Can people-pleasing at work be a sign of anxious attachment?
Anxious attachment quietly shapes performance, relationships, and well-being at work. Recognising the signs is the first step to change. With supportive leadership and self-awareness, employees can move beyond fear-driven patterns and build healthier, more secure, and resilient professional identities.

Anxious attachment, often associated with overthinking, constant validation-seeking and insecurity in personal relationships, is no longer confined to private life. Increasingly, it is surfacing in workplaces, quietly shaping professional behaviour and organisational dynamics.
Employees with anxious attachment tendencies often interpret feedback as rejection, seek frequent reassurance from managers and live with a persistent fear of being replaced. What may appear as dedication or perfectionism can, in reality, stem from deeper emotional insecurity.
STRUGGLE BEHIND SMILE
Psychiatrist Dr Harish Shetty explains that anxious attachment is not a mental illness but a personality trait. "People with anxious attachment tend to hang on more in the workplace. They want to please everyone, often overcompensating by working longer hours and going the extra mile to prove loyalty,” he says.
Similarly, psychiatrist Dr Sneha Sharma notes that such individuals rely heavily on others for emotional security. “They may form attachments at the workplace and constantly try to please those individuals. This often leads to over-commitment, perfectionism and eventually burnout,” she adds.
This pattern can manifest in unhealthy ways. Employees may take on additional responsibilities beyond their role, struggle to set boundaries or avoid conflict altogether. In extreme cases, this creates what the Mumbai-based expert Dr Shetty describes as an “abusive relationship with the office,” where the organisation continues to extract more from those who find it difficult to say no.
According to Dr Sneha Sharma, constant reassurance-seeking may be perceived as dependency, while sensitivity to feedback can hinder professional growth. Over time, this may lead to strained relationships, frequent job changes or gaps in career progression.
WHAT DOES THE RESEARCH SAY?
Research supports these observations. As per the 2024 meta-analysis published in the Journal of Business and Psychology, that covered about 32,000 participants, it found that attachment styles influence workplace behaviour. It stated that anxious attachment was linked to higher job stress, burnout and turnover intentions, along with lower job satisfaction, performance and workplace relationships.
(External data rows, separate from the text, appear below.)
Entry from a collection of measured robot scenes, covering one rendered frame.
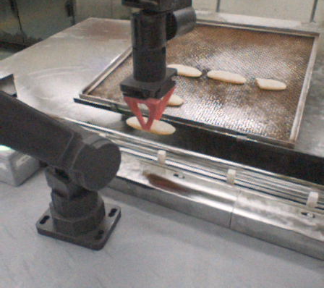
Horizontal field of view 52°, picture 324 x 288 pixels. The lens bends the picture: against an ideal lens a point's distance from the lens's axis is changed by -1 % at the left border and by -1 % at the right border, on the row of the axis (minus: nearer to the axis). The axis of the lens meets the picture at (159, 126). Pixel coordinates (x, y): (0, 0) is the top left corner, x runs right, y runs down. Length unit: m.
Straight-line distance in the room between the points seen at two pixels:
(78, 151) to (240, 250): 0.29
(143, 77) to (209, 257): 0.30
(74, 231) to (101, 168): 0.12
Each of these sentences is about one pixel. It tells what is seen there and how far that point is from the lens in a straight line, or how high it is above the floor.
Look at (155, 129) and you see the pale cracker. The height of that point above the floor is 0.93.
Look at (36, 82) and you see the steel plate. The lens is 1.14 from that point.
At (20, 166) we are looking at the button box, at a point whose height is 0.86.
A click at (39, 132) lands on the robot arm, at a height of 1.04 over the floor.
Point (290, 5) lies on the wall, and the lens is 4.27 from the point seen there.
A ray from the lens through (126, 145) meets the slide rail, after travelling 0.71.
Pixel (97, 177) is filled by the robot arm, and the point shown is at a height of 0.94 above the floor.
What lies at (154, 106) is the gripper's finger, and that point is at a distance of 0.56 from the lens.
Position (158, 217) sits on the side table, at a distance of 0.59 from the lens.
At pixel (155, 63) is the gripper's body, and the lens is 0.55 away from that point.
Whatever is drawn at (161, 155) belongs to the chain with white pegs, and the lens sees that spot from 0.65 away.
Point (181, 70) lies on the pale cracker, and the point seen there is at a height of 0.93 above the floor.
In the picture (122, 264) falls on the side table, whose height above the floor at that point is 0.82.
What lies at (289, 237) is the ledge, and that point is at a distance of 0.56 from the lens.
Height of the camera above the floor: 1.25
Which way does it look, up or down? 31 degrees down
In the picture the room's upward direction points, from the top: straight up
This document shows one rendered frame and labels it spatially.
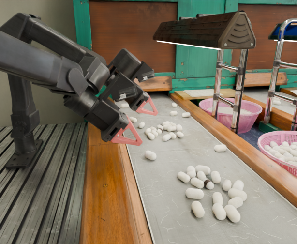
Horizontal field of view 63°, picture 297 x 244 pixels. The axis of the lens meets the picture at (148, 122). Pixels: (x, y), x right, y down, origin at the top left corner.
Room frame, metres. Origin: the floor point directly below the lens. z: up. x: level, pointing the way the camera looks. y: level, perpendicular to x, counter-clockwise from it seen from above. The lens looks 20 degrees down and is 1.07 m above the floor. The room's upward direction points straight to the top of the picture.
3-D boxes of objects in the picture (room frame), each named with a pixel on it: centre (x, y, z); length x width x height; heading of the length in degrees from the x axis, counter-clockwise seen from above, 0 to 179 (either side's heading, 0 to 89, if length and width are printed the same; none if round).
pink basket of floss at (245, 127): (1.04, -0.36, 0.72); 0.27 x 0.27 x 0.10
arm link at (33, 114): (0.77, 0.41, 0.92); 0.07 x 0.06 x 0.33; 179
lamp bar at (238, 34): (0.82, -0.12, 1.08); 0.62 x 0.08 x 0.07; 12
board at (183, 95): (1.25, -0.32, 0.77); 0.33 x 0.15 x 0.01; 102
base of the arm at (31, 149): (0.77, 0.43, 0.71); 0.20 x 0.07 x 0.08; 9
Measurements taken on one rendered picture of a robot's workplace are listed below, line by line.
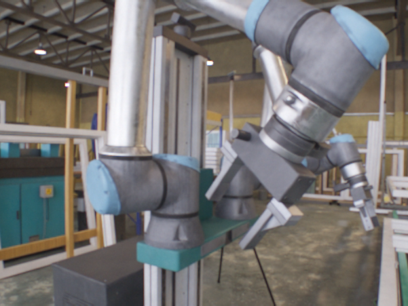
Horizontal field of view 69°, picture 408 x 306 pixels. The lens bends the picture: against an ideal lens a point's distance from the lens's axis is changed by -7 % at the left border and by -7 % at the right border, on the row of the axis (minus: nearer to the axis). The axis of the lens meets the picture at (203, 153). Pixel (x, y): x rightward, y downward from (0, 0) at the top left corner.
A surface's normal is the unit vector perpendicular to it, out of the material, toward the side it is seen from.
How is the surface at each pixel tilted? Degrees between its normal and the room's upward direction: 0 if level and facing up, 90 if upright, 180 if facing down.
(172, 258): 90
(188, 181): 88
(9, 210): 90
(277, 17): 81
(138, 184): 92
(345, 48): 100
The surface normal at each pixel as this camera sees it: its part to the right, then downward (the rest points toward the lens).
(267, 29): -0.85, 0.27
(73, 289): -0.50, 0.00
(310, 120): -0.11, 0.38
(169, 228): -0.10, -0.33
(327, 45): -0.72, -0.11
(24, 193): 0.86, 0.03
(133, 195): 0.64, 0.17
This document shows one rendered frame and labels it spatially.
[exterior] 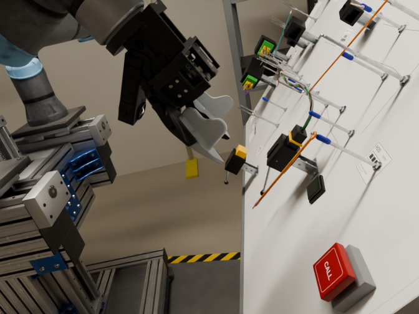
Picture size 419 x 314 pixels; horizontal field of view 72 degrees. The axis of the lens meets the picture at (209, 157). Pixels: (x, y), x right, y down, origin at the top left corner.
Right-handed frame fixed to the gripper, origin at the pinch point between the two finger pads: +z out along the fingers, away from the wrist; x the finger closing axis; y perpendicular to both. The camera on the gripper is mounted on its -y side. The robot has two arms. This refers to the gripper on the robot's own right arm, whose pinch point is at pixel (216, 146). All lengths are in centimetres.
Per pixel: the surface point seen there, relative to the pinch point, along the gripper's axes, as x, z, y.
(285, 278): -7.3, 24.3, -3.6
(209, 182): 161, 99, -128
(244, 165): 35.0, 25.8, -18.3
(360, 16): 32.0, 6.0, 26.1
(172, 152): 204, 69, -168
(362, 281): -16.0, 15.6, 11.3
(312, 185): 5.5, 18.8, 5.8
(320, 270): -13.4, 15.8, 6.6
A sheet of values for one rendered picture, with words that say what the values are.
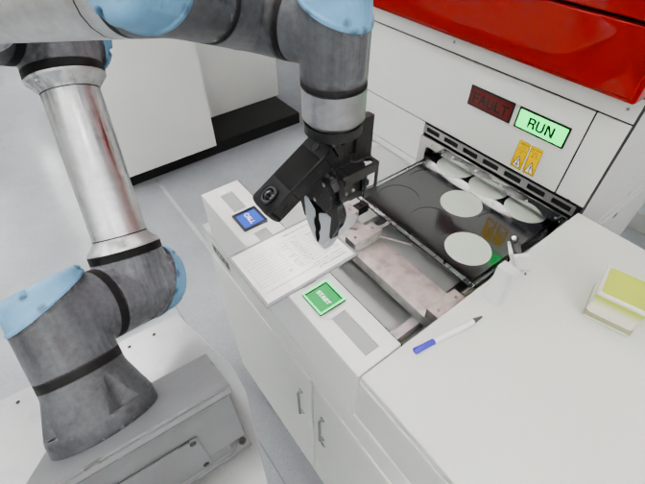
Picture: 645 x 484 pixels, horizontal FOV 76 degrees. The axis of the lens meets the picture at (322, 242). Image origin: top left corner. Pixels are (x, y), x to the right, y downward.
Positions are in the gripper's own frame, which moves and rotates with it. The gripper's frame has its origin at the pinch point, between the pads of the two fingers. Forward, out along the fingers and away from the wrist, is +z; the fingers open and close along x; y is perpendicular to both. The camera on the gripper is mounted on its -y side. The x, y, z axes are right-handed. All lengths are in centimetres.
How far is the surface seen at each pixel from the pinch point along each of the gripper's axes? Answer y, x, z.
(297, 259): 2.0, 10.3, 14.4
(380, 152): 56, 43, 29
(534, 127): 58, 1, 1
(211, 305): 0, 84, 111
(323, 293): 1.2, 0.7, 14.3
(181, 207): 17, 156, 110
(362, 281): 16.8, 6.6, 28.7
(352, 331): 0.6, -8.1, 15.1
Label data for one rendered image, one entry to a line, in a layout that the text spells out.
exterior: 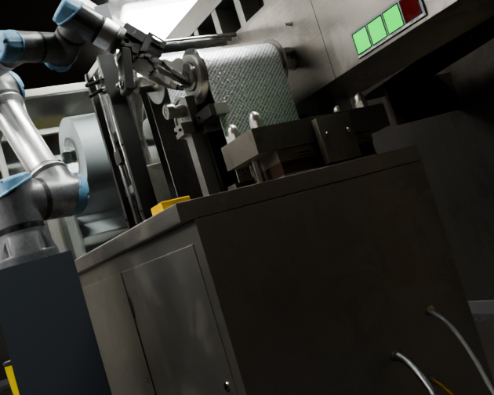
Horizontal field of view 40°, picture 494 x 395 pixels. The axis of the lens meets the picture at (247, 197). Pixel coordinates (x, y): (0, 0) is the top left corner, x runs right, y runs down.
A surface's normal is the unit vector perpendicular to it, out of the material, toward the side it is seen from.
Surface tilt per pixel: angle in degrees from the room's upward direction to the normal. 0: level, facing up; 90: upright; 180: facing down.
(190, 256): 90
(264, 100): 90
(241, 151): 90
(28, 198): 90
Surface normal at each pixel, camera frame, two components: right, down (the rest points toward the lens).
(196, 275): -0.84, 0.22
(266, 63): 0.46, -0.21
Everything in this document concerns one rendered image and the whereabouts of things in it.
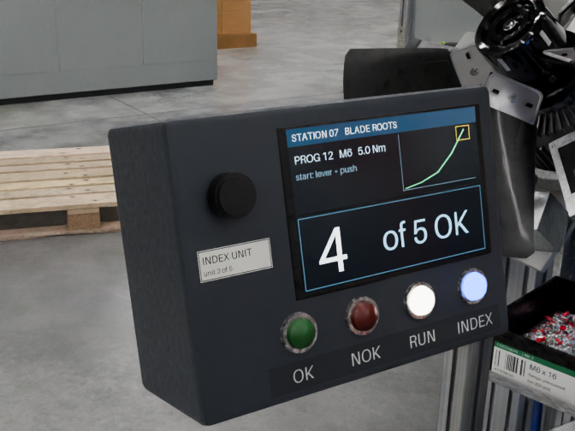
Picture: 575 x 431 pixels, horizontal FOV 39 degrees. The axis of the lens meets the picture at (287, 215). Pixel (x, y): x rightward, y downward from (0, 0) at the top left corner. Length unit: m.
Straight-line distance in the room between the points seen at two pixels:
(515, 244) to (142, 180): 0.78
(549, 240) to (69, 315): 2.08
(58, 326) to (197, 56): 4.41
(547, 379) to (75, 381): 1.85
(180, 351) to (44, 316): 2.60
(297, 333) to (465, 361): 0.25
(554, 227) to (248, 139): 0.94
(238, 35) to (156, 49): 2.62
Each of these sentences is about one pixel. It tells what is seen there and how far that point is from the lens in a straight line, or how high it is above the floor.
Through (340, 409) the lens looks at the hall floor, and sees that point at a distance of 2.52.
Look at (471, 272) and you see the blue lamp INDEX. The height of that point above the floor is 1.13.
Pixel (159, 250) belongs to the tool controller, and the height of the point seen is 1.17.
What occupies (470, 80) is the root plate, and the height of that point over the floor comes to 1.12.
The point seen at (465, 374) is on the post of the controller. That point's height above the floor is 0.99.
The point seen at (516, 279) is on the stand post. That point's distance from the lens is 1.58.
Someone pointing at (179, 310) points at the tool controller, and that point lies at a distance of 0.51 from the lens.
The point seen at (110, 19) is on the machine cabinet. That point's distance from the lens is 6.78.
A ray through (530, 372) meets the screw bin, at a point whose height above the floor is 0.84.
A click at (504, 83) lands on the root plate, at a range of 1.34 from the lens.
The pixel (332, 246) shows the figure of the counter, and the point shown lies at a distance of 0.54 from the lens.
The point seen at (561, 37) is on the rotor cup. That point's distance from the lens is 1.35.
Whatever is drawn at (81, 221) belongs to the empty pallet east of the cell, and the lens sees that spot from 3.83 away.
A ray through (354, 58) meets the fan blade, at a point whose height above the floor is 1.13.
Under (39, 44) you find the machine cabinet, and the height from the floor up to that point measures 0.45.
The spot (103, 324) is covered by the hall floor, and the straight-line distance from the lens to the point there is 3.02.
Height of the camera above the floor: 1.37
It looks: 20 degrees down
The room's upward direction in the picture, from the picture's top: 1 degrees clockwise
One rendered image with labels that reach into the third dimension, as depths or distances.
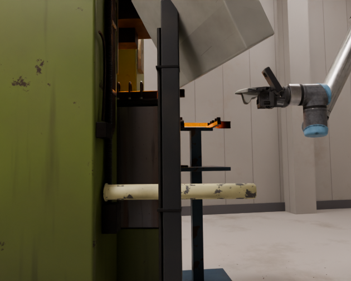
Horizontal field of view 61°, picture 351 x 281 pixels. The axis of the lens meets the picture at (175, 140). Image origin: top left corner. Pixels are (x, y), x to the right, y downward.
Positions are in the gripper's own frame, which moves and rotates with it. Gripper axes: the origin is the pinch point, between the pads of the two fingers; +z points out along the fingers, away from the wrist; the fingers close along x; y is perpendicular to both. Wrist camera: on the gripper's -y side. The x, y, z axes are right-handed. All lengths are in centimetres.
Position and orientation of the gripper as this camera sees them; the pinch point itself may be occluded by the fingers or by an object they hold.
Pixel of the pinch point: (238, 91)
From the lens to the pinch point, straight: 131.1
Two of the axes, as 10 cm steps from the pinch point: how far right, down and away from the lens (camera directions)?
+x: 0.5, 0.7, 10.0
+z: -10.0, 0.2, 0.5
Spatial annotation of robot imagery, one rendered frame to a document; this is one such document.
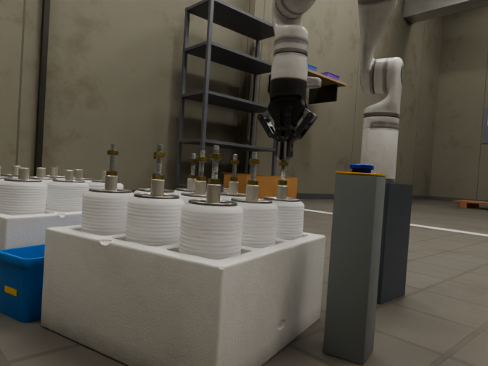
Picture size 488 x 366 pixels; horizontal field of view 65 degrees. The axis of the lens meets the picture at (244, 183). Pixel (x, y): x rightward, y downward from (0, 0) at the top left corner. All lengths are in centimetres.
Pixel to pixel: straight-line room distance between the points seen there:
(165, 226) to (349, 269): 31
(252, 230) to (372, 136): 51
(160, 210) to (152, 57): 341
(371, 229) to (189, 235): 29
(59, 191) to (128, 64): 288
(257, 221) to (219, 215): 12
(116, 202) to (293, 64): 42
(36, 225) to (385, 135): 85
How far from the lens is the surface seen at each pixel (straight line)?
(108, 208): 71
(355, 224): 66
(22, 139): 345
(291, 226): 76
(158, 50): 403
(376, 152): 104
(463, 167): 928
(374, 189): 65
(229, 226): 56
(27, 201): 97
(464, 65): 967
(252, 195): 68
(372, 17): 104
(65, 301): 75
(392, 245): 104
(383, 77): 108
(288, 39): 80
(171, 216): 63
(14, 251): 91
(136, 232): 64
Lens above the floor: 30
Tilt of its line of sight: 1 degrees down
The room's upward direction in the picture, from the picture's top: 4 degrees clockwise
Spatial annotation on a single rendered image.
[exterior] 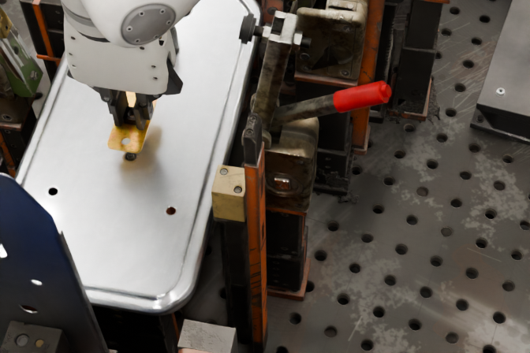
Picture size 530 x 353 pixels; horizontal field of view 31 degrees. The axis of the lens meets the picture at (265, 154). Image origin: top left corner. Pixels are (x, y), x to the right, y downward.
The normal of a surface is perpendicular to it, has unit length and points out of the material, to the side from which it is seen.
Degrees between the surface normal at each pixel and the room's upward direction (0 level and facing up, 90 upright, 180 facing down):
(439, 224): 0
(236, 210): 90
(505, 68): 5
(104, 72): 94
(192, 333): 0
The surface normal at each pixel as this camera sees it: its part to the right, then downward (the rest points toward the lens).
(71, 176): -0.01, -0.55
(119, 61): -0.15, 0.83
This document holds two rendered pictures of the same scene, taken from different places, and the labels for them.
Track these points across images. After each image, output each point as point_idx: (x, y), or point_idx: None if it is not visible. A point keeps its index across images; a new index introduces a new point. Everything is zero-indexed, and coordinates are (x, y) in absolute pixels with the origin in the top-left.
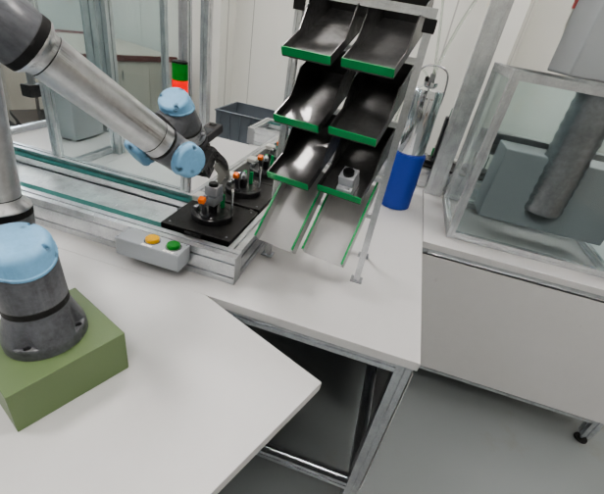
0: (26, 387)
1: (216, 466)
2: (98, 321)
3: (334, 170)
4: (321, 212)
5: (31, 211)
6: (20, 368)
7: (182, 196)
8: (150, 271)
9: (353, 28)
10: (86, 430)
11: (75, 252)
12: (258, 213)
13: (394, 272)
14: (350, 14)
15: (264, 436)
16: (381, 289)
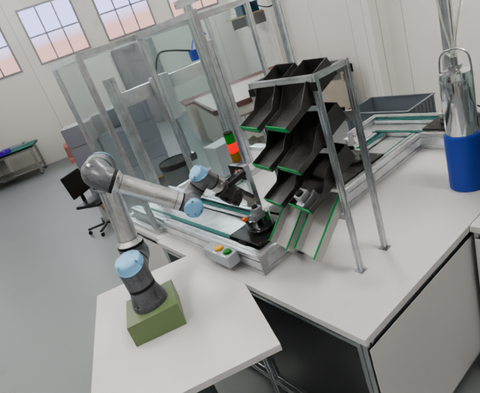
0: (134, 325)
1: (199, 377)
2: (170, 297)
3: (307, 188)
4: (308, 219)
5: (141, 242)
6: (135, 316)
7: None
8: (223, 267)
9: (278, 100)
10: (158, 351)
11: (192, 257)
12: None
13: (404, 262)
14: None
15: (228, 368)
16: (379, 278)
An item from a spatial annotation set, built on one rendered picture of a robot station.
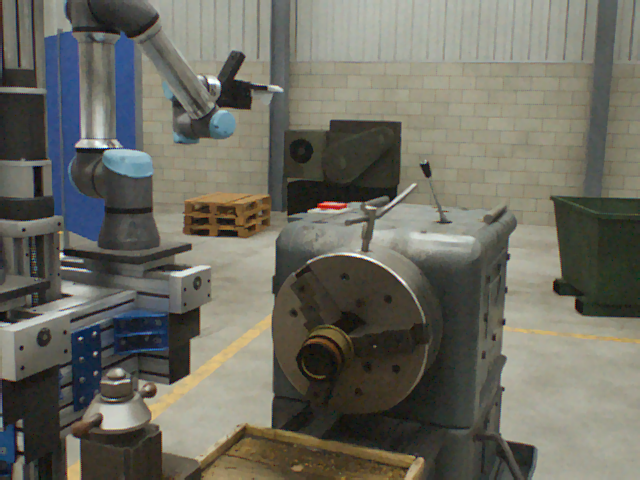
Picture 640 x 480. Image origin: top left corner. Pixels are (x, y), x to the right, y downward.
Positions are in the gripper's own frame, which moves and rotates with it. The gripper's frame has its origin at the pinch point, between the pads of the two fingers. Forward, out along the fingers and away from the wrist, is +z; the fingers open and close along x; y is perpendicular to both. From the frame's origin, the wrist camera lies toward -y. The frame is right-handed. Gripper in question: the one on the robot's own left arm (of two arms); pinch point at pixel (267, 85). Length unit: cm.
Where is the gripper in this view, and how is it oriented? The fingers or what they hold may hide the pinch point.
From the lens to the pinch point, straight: 227.1
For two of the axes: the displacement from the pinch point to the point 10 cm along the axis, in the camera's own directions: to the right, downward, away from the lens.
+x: 7.0, 2.6, -6.6
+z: 7.0, -1.0, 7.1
Further insights from a 2025 qualitative study conducted by the National Library Of Medicine highlight that workplace experiences are not merely structural but deeply psychological. Individuals with secure attachment tend to manage stress better, maintain stable relationships and report higher job satisfaction.
On the other hand, those with insecure attachment, particularly anxious types, experience heightened emotional reactivity, fear of rejection and difficulty coping with stress.
CAN THE WORKPLACE FIX THIS?
However, experts emphasise that organisations are not powerless in addressing this issue. Leadership plays a crucial role in creating a supportive environment. “Consistent and fair leadership can act as a secure base,” says Dr Sharma.
“When leaders maintain clear boundaries, provide structured feedback and avoid excessive validation, it helps reduce insecurity," she further explains.
Dr Shetty adds that workplace interventions such as skill-building, appreciation and mindfulness, what he calls the “SAM approach”, can improve emotional resilience. Encouraging employees to focus on growth rather than validation can shift them from anxious coping patterns towards healthier professional behaviour.
The experts concluded that anxious attachment at work highlights a larger truth. Employee well-being is deeply tied to emotional and relational experiences. By fostering trust, psychological safety and consistent leadership, organisations can not only improve productivity but also help individuals build healthier ways of relating to both their work and themselves.